§ **Activity**
Below are records with pictures. Reproduce exactly the lines from the line with "Coordinates below refer" to the line with "Trace the outline of the black right gripper left", inclusive, and leave each picture out.

(Extracted records)
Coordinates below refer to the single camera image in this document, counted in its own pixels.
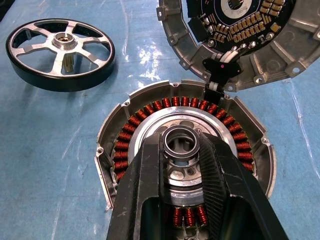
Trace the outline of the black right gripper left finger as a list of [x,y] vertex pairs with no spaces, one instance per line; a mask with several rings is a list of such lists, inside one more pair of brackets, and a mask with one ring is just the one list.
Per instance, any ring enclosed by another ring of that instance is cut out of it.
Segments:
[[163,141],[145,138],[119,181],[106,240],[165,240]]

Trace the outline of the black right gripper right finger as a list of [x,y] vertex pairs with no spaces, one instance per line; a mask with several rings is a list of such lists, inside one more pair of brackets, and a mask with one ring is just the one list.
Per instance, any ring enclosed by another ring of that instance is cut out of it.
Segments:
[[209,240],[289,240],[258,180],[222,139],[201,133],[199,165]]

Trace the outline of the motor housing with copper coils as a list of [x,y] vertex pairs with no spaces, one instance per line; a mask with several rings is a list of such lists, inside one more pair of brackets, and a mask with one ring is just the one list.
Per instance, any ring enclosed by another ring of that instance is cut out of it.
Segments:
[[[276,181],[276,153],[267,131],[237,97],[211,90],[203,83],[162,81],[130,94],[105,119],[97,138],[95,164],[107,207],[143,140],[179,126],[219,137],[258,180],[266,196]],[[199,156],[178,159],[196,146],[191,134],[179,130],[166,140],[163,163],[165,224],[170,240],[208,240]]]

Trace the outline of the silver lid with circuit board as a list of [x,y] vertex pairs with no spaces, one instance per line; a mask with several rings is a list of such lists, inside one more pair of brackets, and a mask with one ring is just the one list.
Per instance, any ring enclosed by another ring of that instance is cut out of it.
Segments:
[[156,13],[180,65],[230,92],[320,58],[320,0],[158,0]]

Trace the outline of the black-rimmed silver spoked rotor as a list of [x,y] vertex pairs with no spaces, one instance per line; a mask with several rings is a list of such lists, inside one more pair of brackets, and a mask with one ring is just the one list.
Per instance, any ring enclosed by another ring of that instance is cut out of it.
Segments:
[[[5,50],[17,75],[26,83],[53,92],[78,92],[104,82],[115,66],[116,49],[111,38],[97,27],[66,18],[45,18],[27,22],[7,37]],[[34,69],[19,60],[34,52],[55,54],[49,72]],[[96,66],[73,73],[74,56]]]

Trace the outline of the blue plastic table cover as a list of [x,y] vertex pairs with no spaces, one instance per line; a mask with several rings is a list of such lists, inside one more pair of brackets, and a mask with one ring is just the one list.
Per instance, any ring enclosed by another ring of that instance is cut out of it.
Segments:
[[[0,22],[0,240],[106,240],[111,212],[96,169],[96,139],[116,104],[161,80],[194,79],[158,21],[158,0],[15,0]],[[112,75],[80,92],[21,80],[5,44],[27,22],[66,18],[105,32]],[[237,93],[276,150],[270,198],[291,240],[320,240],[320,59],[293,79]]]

* * *

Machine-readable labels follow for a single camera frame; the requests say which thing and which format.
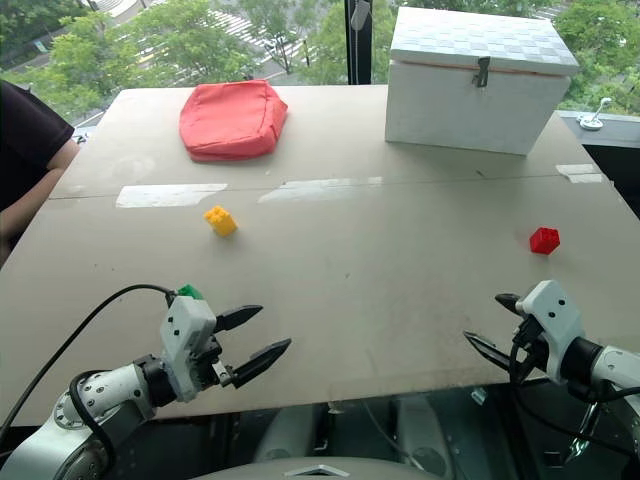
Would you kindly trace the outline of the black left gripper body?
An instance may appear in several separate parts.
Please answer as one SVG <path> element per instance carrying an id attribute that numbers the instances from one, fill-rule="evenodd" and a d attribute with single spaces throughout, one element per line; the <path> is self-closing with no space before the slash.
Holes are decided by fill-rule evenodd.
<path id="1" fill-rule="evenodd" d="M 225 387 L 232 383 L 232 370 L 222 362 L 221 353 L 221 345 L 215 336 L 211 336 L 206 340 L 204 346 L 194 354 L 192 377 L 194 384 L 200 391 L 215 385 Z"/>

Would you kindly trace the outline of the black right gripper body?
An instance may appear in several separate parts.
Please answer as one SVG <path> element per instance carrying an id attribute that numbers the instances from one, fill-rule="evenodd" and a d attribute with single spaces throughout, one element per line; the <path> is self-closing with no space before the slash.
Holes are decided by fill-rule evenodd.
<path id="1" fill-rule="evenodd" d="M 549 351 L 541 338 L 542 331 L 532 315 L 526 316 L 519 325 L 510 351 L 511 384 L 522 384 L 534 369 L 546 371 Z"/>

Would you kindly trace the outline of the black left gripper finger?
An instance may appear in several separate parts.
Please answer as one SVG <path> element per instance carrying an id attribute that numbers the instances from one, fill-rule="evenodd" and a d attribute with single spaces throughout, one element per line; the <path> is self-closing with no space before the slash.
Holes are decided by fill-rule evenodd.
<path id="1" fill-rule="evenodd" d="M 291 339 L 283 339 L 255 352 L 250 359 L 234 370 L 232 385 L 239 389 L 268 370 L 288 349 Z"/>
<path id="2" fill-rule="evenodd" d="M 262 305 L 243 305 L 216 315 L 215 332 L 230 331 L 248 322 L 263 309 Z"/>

§ **Task output**
Coordinates below refer to the single camera image in this document, counted in its own pixels.
Trace the outline of the black right gripper left finger as a list of [x,y] vertex pairs with no spaces, one instance per line; a mask with several rings is a list of such lists, inside one more pair of brackets, and a mask with one ring is just the one list.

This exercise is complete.